Tom Smith continued the paper's focus on community service. He moved the headquarters to Allentown and served as the longstanding board president of the Hilltop Alliance. By 2020, The Reporter covered Allentown, Arlington, Beltzhoover, Bon Air, Carrick, Knoxville, Mount Oliver, Mount Washington, Southside Flats, and South Side Slopes. The Reporter was distributed across 100 locations.
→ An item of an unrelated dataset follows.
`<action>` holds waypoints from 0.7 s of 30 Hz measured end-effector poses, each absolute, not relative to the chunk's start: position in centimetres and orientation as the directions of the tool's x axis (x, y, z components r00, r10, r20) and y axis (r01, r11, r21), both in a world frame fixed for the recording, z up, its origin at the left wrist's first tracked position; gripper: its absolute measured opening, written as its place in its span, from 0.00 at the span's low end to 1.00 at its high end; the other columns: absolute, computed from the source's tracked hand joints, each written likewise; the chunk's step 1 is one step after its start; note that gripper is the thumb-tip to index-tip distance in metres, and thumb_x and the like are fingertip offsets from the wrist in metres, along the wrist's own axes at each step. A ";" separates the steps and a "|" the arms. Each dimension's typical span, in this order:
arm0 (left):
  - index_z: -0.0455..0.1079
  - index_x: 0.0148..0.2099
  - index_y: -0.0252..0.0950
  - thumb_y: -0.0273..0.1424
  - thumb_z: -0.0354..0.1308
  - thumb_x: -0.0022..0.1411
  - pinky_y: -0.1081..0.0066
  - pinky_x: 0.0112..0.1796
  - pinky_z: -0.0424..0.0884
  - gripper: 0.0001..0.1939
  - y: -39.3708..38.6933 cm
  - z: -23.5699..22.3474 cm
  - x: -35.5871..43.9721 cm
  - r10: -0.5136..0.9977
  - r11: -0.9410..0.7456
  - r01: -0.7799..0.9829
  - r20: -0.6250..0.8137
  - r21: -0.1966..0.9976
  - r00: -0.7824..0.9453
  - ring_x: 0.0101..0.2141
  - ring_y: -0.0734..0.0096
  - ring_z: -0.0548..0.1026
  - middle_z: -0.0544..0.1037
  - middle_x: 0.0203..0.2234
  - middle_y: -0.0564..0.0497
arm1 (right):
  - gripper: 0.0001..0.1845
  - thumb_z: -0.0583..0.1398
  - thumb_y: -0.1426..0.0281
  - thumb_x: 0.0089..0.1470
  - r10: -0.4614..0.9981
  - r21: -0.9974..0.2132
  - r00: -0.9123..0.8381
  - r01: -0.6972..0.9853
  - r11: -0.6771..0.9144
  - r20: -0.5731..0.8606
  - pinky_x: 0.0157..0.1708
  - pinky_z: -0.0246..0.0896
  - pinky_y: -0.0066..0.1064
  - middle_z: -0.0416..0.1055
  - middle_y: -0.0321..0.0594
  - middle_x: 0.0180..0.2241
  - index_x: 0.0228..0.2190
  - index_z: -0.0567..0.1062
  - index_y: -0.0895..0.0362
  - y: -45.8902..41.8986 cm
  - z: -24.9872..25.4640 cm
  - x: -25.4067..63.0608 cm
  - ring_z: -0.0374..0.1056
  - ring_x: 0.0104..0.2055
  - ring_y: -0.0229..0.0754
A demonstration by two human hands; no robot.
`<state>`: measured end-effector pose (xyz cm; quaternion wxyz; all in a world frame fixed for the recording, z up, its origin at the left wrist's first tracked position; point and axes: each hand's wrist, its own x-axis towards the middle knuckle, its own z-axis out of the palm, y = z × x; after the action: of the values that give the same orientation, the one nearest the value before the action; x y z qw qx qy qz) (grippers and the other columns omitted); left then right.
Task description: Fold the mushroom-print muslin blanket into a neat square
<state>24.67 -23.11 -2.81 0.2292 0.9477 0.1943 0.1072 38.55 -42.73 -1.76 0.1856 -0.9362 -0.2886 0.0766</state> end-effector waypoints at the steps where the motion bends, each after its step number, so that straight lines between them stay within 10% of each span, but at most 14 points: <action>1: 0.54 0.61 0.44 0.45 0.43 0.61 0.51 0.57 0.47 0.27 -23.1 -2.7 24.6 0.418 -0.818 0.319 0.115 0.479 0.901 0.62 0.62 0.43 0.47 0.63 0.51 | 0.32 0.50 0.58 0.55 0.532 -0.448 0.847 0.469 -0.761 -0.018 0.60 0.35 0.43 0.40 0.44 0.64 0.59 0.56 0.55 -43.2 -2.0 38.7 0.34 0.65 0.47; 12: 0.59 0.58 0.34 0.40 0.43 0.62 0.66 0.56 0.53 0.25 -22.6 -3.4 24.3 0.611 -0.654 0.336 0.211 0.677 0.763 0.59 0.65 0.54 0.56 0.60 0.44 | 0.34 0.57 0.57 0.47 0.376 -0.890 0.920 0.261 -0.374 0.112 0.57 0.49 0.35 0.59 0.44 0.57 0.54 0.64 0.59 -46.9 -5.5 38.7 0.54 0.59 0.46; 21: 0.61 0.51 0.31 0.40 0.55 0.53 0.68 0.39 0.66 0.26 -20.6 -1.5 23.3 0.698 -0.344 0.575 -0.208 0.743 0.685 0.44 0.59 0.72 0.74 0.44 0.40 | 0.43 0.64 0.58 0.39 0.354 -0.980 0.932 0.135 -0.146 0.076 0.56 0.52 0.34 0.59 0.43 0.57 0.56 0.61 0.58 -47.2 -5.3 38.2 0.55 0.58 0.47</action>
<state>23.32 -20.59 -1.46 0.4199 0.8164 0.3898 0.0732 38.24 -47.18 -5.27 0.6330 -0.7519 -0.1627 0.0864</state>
The Reporter started a digital edition in the 1990s. It stopped its print edition temporarily in 2022 during the COVID-19 pandemic.

In 2023, Foo Conner, a media entrepreneur, acquired The Reporter. Conner had run the Pittsburgh news outlet Jekko for over a decade. He merged other outlets into The Pittsburgh Reporter, marking the next chapter for the publication.